2016-12-05 04:10:21

by NeilBrown

[permalink] [raw]
Subject: [PATCH] SUNRPC: fix refcounting problems with auth_gss messages.


There are two problems with refcounting of auth_gss messages.

First, the reference on the pipe->pipe list (taken by a call
to rpc_queue_upcall()) is not counted. It seems to be
assumed that a message in pipe->pipe will always also be in
pipe->in_downcall, where it is correctly reference counted.

However there is no guaranty of this. I have a report of a
NULL dereferences in rpc_pipe_read() which suggests a msg
that has been freed is still on the pipe->pipe list.
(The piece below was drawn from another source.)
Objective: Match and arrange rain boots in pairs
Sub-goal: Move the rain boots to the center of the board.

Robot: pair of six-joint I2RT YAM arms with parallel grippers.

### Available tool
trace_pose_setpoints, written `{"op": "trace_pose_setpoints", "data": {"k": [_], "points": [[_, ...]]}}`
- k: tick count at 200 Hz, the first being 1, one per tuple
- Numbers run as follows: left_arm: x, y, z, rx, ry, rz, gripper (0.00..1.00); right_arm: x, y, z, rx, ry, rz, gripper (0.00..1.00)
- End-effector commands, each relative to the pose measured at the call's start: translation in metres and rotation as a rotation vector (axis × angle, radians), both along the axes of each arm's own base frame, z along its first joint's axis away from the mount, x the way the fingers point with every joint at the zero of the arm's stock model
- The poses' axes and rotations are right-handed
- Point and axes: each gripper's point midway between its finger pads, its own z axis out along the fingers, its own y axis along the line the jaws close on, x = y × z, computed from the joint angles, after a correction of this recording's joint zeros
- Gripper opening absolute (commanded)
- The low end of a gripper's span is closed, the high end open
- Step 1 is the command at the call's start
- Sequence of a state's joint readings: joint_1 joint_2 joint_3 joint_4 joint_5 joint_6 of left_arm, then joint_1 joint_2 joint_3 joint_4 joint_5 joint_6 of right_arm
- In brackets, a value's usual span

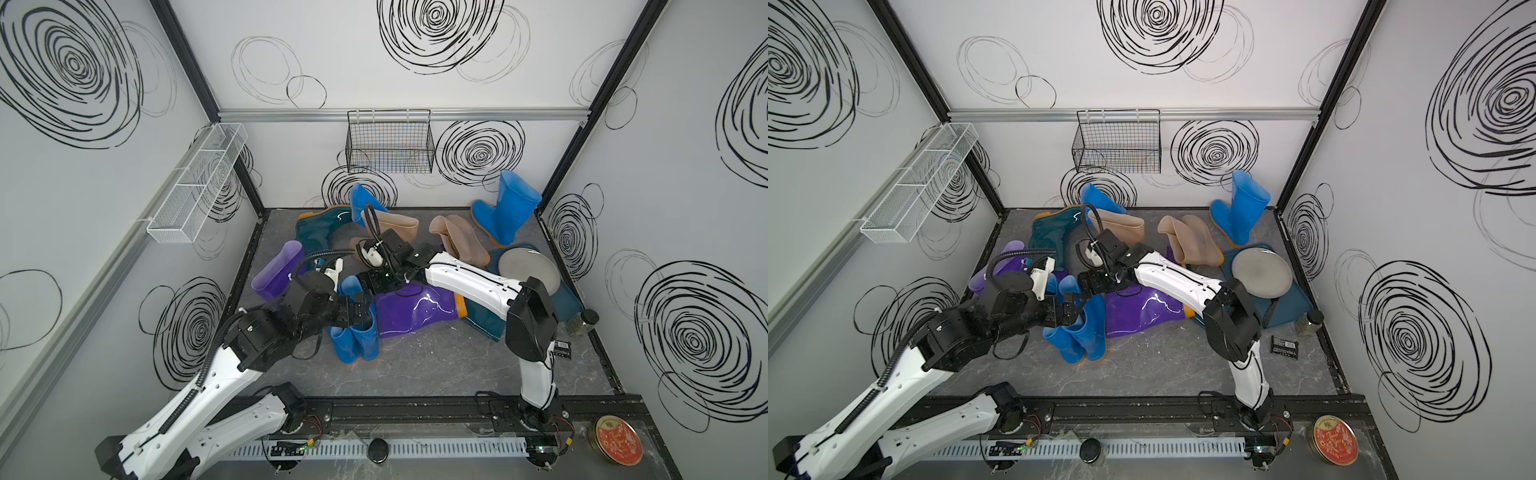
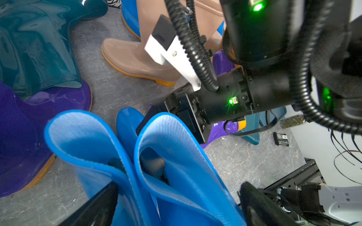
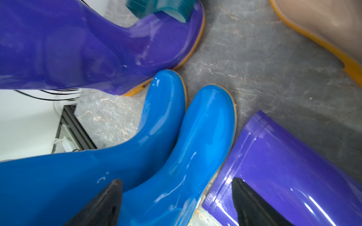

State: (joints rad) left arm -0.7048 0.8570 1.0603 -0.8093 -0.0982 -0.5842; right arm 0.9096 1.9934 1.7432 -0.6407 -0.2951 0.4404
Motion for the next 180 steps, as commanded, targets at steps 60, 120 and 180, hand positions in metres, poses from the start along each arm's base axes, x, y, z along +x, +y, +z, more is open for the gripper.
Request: {"op": "trace_pose_setpoints", "data": {"k": [60, 120, 180], "points": [[0.011, 0.008, -0.019, 0.063, 0.039, 0.048, 0.41, 0.016, -0.050, -0.020, -0.178, 0.014, -0.079, 0.92], [0.031, 0.010, 0.005, 0.190, -0.068, -0.026, 0.00, 0.040, -0.133, -0.090, -0.407, 0.144, -0.111, 0.91], [0.055, -0.019, 0.020, 0.225, -0.127, -0.173, 0.00, 0.046, -0.210, -0.122, -0.543, 0.178, -0.264, 0.90]]}}
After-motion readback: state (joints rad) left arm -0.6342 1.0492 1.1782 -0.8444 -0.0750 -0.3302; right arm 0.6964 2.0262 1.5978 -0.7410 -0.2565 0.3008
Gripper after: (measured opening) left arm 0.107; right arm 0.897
One way I imagine this might happen is:
- message is queued for uid=U and auth->service=S1
- rpc.gssd reads this message and starts processing.
This removes the message from pipe->pipe
- message is queued for uid=U and auth->service=S2
- rpc.gssd replies to the first message. gss_pipe_downcall()
calls __gss_find_upcall(pipe, U, NULL) and it finds the
*second* message, as new messages are placed at the head
of ->in_downcall, and the service type is not checked.
- This second message is removed from ->in_downcall and freed
by gss_release_msg() (even though it is still on pipe->pipe)
- rpc.gssd tries to read another message, and dereferences a pointer
to this message that has just been freed.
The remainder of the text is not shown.